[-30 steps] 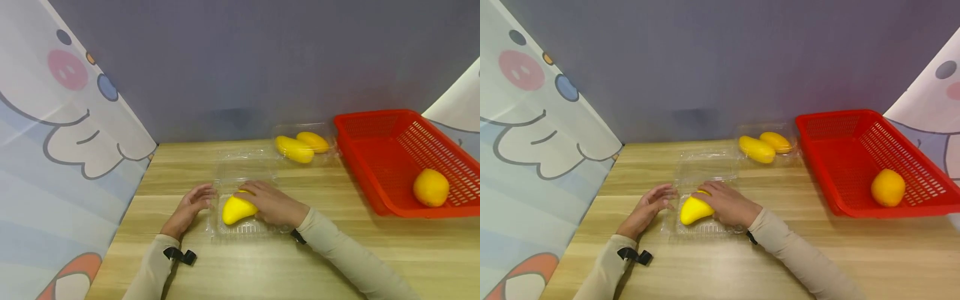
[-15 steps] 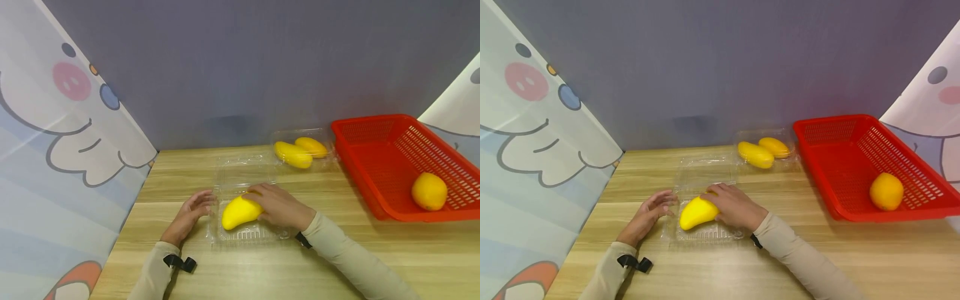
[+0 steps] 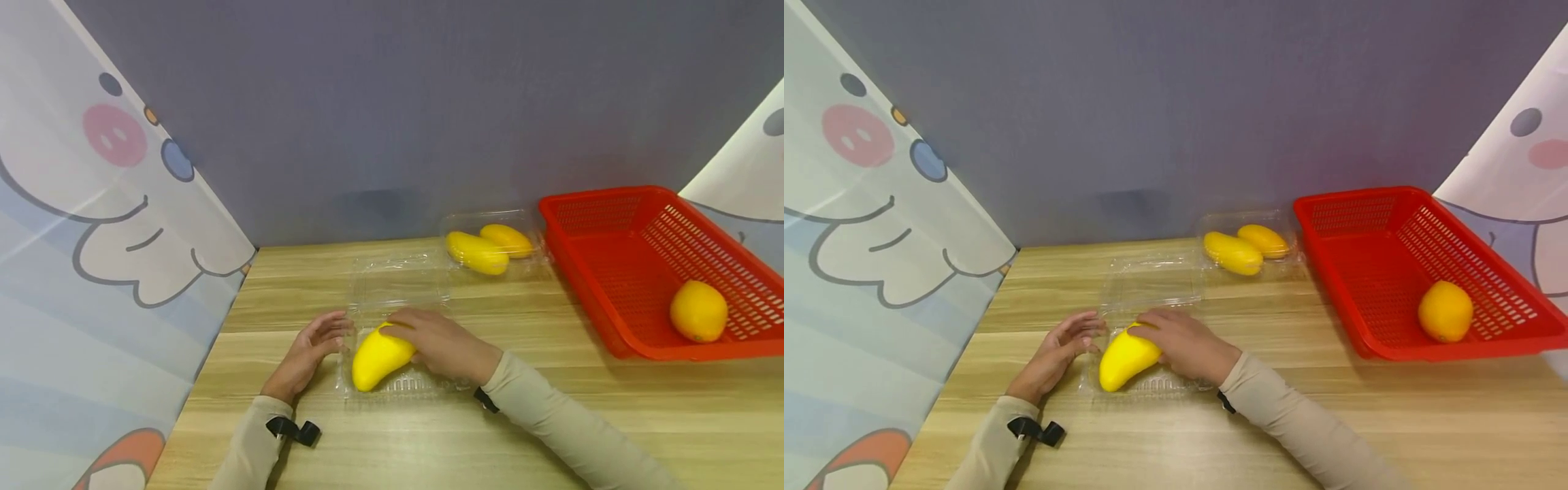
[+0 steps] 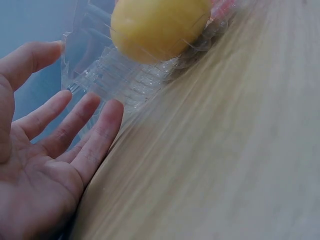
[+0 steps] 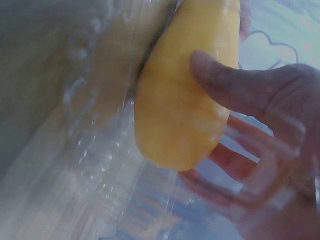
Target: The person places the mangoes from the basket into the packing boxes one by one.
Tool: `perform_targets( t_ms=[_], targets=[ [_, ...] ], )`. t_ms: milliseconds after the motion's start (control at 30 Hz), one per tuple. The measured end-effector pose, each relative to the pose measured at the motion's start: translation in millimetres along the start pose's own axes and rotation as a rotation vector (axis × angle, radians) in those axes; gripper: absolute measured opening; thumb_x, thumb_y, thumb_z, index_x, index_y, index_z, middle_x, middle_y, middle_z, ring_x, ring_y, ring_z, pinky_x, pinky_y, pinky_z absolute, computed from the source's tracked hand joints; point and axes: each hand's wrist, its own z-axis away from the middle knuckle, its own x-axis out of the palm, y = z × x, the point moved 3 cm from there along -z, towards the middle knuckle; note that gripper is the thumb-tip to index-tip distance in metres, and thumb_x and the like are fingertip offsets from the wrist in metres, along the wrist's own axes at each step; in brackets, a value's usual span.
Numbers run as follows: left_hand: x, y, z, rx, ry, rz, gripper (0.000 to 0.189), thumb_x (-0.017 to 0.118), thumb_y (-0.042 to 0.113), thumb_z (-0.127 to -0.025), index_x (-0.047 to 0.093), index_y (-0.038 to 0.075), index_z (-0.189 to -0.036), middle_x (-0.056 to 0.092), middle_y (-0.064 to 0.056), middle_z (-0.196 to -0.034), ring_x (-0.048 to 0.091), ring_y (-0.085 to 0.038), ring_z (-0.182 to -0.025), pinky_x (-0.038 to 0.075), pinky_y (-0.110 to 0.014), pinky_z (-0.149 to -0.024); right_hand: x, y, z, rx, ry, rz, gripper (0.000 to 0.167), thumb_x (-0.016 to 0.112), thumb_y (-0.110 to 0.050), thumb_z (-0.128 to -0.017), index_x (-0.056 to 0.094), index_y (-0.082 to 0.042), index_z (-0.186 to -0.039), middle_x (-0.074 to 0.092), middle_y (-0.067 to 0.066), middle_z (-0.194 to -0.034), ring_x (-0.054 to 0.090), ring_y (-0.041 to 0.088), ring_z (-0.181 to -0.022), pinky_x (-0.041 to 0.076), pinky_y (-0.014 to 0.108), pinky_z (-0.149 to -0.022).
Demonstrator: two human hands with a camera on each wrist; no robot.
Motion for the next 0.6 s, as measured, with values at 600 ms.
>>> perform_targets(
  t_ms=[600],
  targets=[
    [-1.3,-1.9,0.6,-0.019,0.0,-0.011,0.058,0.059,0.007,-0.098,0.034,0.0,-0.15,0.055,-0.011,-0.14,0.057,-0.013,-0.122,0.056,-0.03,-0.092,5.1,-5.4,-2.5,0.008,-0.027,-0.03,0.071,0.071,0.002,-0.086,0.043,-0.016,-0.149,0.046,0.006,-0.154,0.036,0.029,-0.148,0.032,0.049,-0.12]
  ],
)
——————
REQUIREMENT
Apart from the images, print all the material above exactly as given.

REPLY TO THE EXERCISE
[-30 steps] 
[-15 steps] 
[+0 steps] 
[+0 steps] 
[+0 steps] 
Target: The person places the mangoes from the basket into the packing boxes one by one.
Tool: `perform_targets( t_ms=[_], targets=[ [_, ...] ], )`. t_ms: milliseconds after the motion's start (control at 30 Hz), one per tuple. The measured end-effector pose, each relative to the pose measured at the motion's start: translation in millimetres along the start pose's own axes and rotation as a rotation vector (axis × angle, radians) in those axes; gripper: absolute measured opening; thumb_x, thumb_y, thumb_z, index_x, index_y, index_z, middle_x, middle_y, middle_z, ring_x, ring_y, ring_z, pinky_x, pinky_y, pinky_z absolute, computed from the source's tracked hand joints; point and axes: each hand's wrist, its own z-axis away from the middle knuckle, its own x-axis out of the palm, y = z × x, the point moved 3 cm from there along -z, towards the middle knuckle; note that gripper is the thumb-tip to index-tip distance in metres, and thumb_x and the like are fingertip offsets from the wrist in metres, along the wrist's own axes at each step; in brackets, a value's usual span.
Numbers run as follows: left_hand: x, y, z, rx, ry, rz, gripper (0.000 to 0.189), thumb_x (-0.017 to 0.118), thumb_y (-0.042 to 0.113), thumb_z (-0.127 to -0.025), index_x (-0.047 to 0.093), index_y (-0.038 to 0.075), index_z (-0.189 to -0.036), middle_x (-0.056 to 0.092), middle_y (-0.064 to 0.056), middle_z (-0.196 to -0.034), ring_x (-0.048 to 0.091), ring_y (-0.085 to 0.038), ring_z (-0.182 to -0.025), pinky_x (-0.038 to 0.075), pinky_y (-0.110 to 0.014), pinky_z (-0.149 to -0.024); right_hand: x, y, z, rx, ry, rz, gripper (0.000 to 0.167), thumb_x (-0.016 to 0.112), thumb_y (-0.110 to 0.050), thumb_z (-0.128 to -0.017), index_x (-0.056 to 0.094), index_y (-0.082 to 0.042), index_z (-0.186 to -0.039), middle_x (-0.074 to 0.092), middle_y (-0.067 to 0.066), middle_z (-0.194 to -0.034), ring_x (-0.054 to 0.090), ring_y (-0.041 to 0.088), ring_z (-0.181 to -0.022), pinky_x (-0.041 to 0.076), pinky_y (-0.014 to 0.108), pinky_z (-0.149 to -0.022).
Demonstrator: two human hands with a camera on each wrist; no robot.
Motion for the next 0.6 s, as measured, with values at 600 ms.
>>> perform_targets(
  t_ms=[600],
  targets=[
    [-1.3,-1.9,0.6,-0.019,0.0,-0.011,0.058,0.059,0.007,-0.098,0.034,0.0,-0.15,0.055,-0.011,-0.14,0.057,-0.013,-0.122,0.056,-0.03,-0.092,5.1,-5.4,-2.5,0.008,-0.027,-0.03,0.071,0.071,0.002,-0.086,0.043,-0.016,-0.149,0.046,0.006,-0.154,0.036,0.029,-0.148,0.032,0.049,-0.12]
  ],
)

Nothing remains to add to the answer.